### YOUR ASSIGNMENT
Among the records that follow, find each line holding the word "Could" and copy it.

DATA EXCERPTS START

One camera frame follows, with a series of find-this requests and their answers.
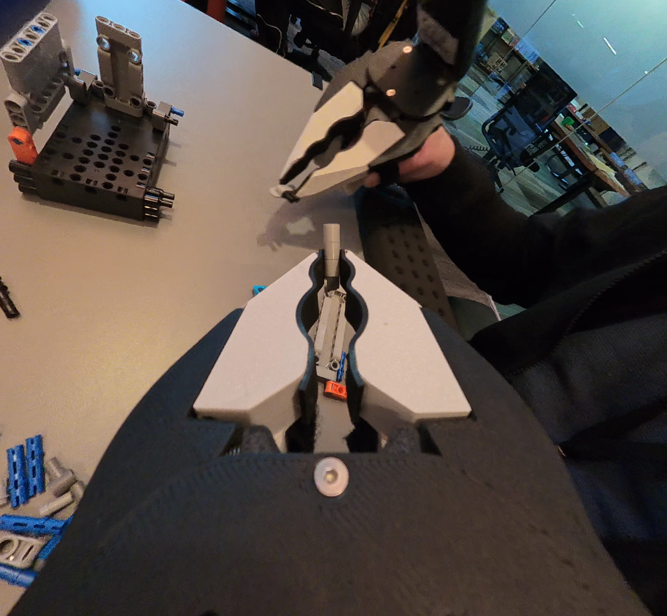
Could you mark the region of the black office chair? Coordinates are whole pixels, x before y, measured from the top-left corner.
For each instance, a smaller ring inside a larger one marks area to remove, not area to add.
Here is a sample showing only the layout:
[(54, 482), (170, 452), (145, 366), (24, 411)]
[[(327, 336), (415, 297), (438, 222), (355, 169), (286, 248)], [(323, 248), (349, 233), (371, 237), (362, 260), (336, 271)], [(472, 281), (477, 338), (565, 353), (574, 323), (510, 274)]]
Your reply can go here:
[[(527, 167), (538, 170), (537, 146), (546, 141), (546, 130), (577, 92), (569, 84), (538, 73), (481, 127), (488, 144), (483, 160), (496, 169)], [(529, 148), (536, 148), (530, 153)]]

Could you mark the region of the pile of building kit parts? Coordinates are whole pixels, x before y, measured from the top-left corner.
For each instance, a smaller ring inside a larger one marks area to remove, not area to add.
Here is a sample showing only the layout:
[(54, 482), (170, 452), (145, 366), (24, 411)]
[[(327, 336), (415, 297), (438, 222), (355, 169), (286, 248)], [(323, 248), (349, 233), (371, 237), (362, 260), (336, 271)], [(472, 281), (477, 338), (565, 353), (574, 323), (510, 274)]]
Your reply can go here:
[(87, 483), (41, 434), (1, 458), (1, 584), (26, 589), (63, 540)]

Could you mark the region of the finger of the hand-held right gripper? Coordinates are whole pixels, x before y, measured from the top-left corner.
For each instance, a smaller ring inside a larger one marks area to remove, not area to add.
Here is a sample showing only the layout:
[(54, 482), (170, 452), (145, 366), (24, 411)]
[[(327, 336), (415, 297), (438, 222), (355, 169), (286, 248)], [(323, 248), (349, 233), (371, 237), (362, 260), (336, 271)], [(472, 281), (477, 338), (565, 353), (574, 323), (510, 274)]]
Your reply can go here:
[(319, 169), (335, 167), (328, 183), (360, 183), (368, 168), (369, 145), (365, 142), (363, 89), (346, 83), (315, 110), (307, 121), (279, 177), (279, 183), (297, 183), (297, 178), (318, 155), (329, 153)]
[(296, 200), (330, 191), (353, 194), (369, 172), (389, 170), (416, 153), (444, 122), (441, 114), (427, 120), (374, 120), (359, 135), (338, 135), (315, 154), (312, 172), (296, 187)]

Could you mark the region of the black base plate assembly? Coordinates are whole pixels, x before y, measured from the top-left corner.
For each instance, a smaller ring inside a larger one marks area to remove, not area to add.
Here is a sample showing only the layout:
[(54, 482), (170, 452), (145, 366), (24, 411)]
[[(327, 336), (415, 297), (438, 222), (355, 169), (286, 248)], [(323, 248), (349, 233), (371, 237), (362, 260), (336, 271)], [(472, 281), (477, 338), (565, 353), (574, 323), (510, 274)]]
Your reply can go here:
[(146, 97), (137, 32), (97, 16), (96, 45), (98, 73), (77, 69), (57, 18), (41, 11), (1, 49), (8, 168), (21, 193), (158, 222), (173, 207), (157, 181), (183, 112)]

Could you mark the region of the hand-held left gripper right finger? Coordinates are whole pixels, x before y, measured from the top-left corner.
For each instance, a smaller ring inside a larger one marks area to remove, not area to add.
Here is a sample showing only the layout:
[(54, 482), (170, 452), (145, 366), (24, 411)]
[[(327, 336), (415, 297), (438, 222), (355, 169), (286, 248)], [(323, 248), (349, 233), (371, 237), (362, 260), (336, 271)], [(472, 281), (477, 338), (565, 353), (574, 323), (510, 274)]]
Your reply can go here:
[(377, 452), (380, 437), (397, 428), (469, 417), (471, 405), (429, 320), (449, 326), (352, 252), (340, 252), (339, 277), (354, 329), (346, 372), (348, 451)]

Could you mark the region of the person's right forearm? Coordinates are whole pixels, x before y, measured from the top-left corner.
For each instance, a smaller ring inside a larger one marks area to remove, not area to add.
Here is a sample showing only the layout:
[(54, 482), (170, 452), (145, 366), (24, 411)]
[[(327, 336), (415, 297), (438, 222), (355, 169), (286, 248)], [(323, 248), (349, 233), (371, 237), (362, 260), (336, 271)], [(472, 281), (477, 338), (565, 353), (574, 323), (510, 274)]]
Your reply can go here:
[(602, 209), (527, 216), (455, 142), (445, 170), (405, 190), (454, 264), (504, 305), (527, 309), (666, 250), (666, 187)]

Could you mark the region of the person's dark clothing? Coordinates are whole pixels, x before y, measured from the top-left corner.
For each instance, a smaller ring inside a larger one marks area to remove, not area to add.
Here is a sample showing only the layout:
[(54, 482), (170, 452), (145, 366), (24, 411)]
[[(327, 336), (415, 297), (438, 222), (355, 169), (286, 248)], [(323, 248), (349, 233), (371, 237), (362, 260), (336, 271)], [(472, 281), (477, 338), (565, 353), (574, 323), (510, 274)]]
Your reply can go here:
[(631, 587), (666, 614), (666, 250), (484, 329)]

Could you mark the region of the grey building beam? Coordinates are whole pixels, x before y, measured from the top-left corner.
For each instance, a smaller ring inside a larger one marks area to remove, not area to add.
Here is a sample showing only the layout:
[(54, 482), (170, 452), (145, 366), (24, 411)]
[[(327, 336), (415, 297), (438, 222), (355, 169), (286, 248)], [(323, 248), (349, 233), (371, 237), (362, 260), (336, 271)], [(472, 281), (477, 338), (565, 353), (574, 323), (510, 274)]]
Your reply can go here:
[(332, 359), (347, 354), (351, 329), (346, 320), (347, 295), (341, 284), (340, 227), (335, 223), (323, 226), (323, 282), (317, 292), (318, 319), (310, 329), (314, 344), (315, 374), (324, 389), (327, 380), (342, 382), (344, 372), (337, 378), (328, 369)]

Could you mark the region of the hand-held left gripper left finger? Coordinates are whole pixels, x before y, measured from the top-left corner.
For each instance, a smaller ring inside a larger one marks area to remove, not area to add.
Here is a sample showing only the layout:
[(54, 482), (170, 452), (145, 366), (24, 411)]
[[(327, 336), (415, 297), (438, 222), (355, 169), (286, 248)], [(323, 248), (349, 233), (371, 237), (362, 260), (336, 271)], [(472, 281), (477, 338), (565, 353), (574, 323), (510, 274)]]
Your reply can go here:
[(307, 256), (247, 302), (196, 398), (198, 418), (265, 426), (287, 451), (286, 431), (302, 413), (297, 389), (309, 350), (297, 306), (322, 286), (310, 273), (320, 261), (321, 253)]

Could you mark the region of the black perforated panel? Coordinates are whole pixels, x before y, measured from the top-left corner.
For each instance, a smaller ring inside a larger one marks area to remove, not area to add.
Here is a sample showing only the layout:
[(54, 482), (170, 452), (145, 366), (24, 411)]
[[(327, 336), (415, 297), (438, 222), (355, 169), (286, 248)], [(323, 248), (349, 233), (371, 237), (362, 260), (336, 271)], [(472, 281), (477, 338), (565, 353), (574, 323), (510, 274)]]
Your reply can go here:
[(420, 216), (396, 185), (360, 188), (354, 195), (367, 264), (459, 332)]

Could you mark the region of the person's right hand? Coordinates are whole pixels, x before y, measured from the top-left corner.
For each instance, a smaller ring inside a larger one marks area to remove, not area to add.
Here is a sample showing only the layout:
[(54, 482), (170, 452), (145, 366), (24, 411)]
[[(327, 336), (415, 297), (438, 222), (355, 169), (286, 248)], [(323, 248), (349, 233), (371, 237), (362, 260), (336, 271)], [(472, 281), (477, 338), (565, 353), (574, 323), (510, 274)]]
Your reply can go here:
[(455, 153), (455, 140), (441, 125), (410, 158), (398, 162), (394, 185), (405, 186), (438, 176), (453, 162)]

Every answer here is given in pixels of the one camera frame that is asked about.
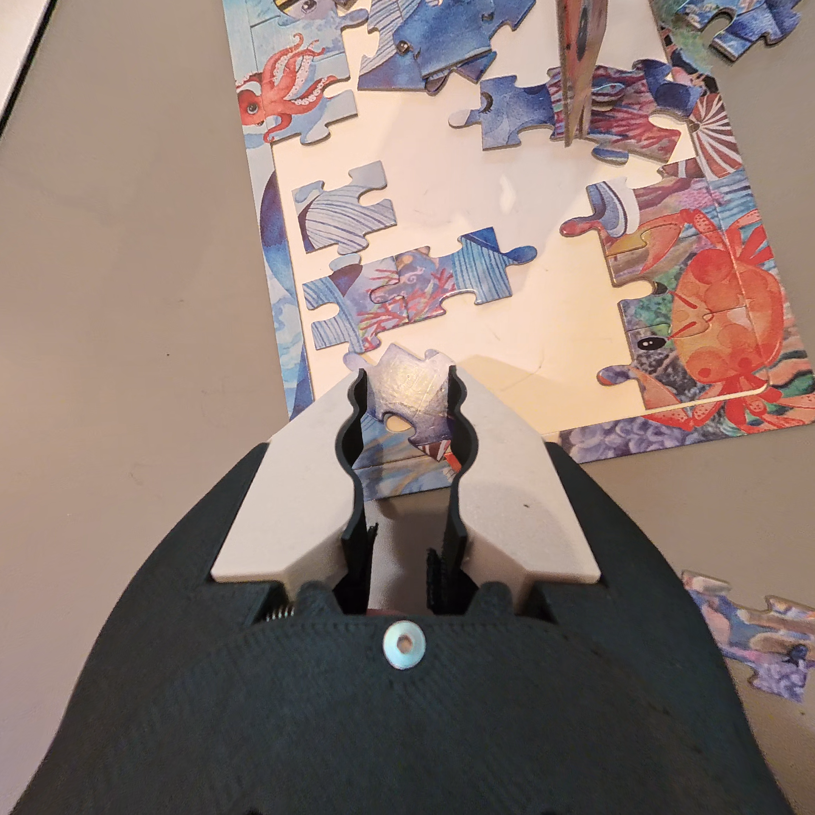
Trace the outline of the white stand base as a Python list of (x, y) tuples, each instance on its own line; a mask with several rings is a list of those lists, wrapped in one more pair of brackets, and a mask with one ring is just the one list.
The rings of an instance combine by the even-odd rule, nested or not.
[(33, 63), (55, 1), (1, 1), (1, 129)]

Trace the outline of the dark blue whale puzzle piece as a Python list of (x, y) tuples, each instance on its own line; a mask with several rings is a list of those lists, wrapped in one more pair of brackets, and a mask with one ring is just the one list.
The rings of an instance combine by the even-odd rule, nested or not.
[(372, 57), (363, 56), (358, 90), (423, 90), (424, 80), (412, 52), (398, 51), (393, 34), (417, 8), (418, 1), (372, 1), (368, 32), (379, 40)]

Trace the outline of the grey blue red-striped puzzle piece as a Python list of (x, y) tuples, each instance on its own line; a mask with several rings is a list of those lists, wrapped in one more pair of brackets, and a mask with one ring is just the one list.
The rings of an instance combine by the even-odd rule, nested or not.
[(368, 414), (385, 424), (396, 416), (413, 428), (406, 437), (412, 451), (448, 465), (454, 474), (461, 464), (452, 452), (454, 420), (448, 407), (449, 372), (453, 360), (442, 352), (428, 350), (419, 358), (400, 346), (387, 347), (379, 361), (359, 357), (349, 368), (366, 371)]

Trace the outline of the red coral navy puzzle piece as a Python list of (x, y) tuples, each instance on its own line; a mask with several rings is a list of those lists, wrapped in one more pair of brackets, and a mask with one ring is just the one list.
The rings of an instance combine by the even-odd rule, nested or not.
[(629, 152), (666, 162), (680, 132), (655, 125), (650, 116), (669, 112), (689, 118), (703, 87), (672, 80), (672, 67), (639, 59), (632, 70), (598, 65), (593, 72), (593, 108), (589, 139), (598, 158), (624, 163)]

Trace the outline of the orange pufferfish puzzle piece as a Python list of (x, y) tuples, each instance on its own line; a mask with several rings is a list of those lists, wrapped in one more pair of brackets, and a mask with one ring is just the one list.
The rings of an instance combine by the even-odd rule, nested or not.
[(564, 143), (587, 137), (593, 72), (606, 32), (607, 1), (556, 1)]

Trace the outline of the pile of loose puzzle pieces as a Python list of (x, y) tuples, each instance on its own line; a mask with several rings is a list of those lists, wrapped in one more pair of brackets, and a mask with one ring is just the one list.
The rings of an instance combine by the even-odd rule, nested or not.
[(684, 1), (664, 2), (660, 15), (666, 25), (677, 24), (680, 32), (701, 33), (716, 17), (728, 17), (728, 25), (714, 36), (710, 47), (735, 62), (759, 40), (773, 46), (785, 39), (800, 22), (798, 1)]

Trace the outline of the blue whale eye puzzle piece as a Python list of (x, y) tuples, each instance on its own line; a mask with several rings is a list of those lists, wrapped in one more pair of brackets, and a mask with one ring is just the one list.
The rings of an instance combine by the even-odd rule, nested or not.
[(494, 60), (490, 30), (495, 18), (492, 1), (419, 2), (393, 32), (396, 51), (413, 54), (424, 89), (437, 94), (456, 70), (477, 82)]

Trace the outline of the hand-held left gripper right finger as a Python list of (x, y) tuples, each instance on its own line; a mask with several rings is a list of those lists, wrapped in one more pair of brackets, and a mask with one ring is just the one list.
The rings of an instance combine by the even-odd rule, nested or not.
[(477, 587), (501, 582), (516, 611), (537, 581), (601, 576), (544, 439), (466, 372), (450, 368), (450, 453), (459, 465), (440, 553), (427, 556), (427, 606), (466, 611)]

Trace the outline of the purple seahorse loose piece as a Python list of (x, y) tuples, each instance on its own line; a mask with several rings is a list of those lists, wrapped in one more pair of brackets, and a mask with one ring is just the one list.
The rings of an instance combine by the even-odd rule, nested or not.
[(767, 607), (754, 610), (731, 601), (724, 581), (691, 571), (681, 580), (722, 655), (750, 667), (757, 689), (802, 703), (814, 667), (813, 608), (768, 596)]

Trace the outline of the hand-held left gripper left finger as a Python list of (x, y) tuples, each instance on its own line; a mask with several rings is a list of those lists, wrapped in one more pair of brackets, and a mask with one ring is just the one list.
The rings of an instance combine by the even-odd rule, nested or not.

DATA EXCERPTS END

### ANSWER BELOW
Could you mark the region of the black office chair? Coordinates are whole pixels, x before y, measured from the top-left corner.
Could you mark the region of the pile of building kit parts? Coordinates are whole pixels, x before y, measured from the top-left corner.
Could you mark the region of the finger of the hand-held right gripper? Coordinates are whole pixels, x before y, measured from the top-left corner.
Could you mark the region of the black base plate assembly? Coordinates are whole pixels, x before y, measured from the top-left corner.
Could you mark the region of the hand-held left gripper right finger? Coordinates are whole pixels, x before y, measured from the top-left corner.
Could you mark the region of the person's right forearm? Coordinates are whole pixels, x before y, measured from the top-left corner.
Could you mark the region of the person's dark clothing? Coordinates are whole pixels, x before y, measured from the top-left corner.
Could you mark the region of the grey building beam? Coordinates are whole pixels, x before y, measured from the top-left corner.
Could you mark the region of the hand-held left gripper left finger? Coordinates are whole pixels, x before y, measured from the top-left corner.
Could you mark the region of the black perforated panel? Coordinates are whole pixels, x before y, measured from the top-left corner.
Could you mark the region of the person's right hand? Coordinates are whole pixels, x before y, measured from the top-left corner.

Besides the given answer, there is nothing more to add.